Gold prices have risen by approximately 10% since the beginning of the year, outperforming high-risk assets such as Bitcoin and major U.S. stock indices like the S&P 500 and Nasdaq 100. This indicates growing investor concerns, prompting them to seek refuge in the traditional safe-haven asset—gold.

Fundamental factors suggest that gold prices may continue to rise in the coming period for several reasons:

  1. High U.S. Inflation: Inflation in the United States remains persistent and stubborn. As widely recognized, gold is a hedge against inflation.
  2. Trade Tensions: The ongoing trade war under the Trump administration has heightened uncertainty, pushing investors toward safe-haven assets. For instance, Trump imposed tariffs of 25% on Mexico and Canada, an additional 10% on China, which took effect today, and threatened the European Union with a 25% tariff.
  3. Central Bank Purchases: Global central banks, particularly the People’s Bank of China, continue to increase their gold reserves, boosting demand and supporting higher prices.
  4. Market Expectations for U.S. Interest Rate Cuts: The market anticipates two or three interest rate cuts by the Federal Reserve this year, providing a positive catalyst for gold, which does not yield any returns. Lower interest rates enhance gold’s attractiveness.
  5. Gold Scarcity: There are 7.2 billion ounces of gold globally, with an additional 2 billion ounces still underground.

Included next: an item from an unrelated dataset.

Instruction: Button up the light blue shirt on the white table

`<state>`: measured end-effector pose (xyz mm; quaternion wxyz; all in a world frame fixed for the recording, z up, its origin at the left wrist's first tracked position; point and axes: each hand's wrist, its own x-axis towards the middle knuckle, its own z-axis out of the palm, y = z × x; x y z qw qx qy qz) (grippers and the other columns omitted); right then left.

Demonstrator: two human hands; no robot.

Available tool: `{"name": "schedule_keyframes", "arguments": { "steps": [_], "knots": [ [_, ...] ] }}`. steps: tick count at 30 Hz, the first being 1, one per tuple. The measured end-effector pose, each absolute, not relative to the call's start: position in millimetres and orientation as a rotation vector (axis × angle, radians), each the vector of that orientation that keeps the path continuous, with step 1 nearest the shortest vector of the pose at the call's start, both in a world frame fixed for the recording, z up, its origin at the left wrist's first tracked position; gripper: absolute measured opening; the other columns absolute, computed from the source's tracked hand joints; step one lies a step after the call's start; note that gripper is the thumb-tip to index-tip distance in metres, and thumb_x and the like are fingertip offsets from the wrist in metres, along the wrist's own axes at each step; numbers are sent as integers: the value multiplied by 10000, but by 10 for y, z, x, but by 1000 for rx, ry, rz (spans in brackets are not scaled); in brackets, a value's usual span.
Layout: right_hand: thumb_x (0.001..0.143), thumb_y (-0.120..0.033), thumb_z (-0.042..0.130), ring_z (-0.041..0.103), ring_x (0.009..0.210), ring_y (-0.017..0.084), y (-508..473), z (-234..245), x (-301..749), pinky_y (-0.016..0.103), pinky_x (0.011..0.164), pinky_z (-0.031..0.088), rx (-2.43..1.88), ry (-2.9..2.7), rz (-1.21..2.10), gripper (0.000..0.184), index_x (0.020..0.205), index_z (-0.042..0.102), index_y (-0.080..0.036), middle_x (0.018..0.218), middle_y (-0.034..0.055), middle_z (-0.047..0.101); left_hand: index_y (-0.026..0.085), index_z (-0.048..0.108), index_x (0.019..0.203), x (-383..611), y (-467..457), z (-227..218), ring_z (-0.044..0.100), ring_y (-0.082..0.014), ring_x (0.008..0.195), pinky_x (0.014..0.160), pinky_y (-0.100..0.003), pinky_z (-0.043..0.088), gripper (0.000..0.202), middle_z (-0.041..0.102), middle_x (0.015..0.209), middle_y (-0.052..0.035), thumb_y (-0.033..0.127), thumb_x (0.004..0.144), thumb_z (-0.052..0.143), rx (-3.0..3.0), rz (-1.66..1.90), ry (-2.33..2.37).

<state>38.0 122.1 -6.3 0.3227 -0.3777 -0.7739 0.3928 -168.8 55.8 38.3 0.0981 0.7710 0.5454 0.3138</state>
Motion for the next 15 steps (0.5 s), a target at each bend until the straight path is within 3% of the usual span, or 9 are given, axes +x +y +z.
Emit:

The Relative Strength Index (RSI) currently stands at 56 points, reflecting positive momentum for gold. Meanwhile, the MACD indicator shows a bearish crossover between the MACD line and the Signal Line, supporting a continued downward trend for gold.

Please note that this analysis is provided for informational purposes only and should not be considered as investment advice. All trading involves risk.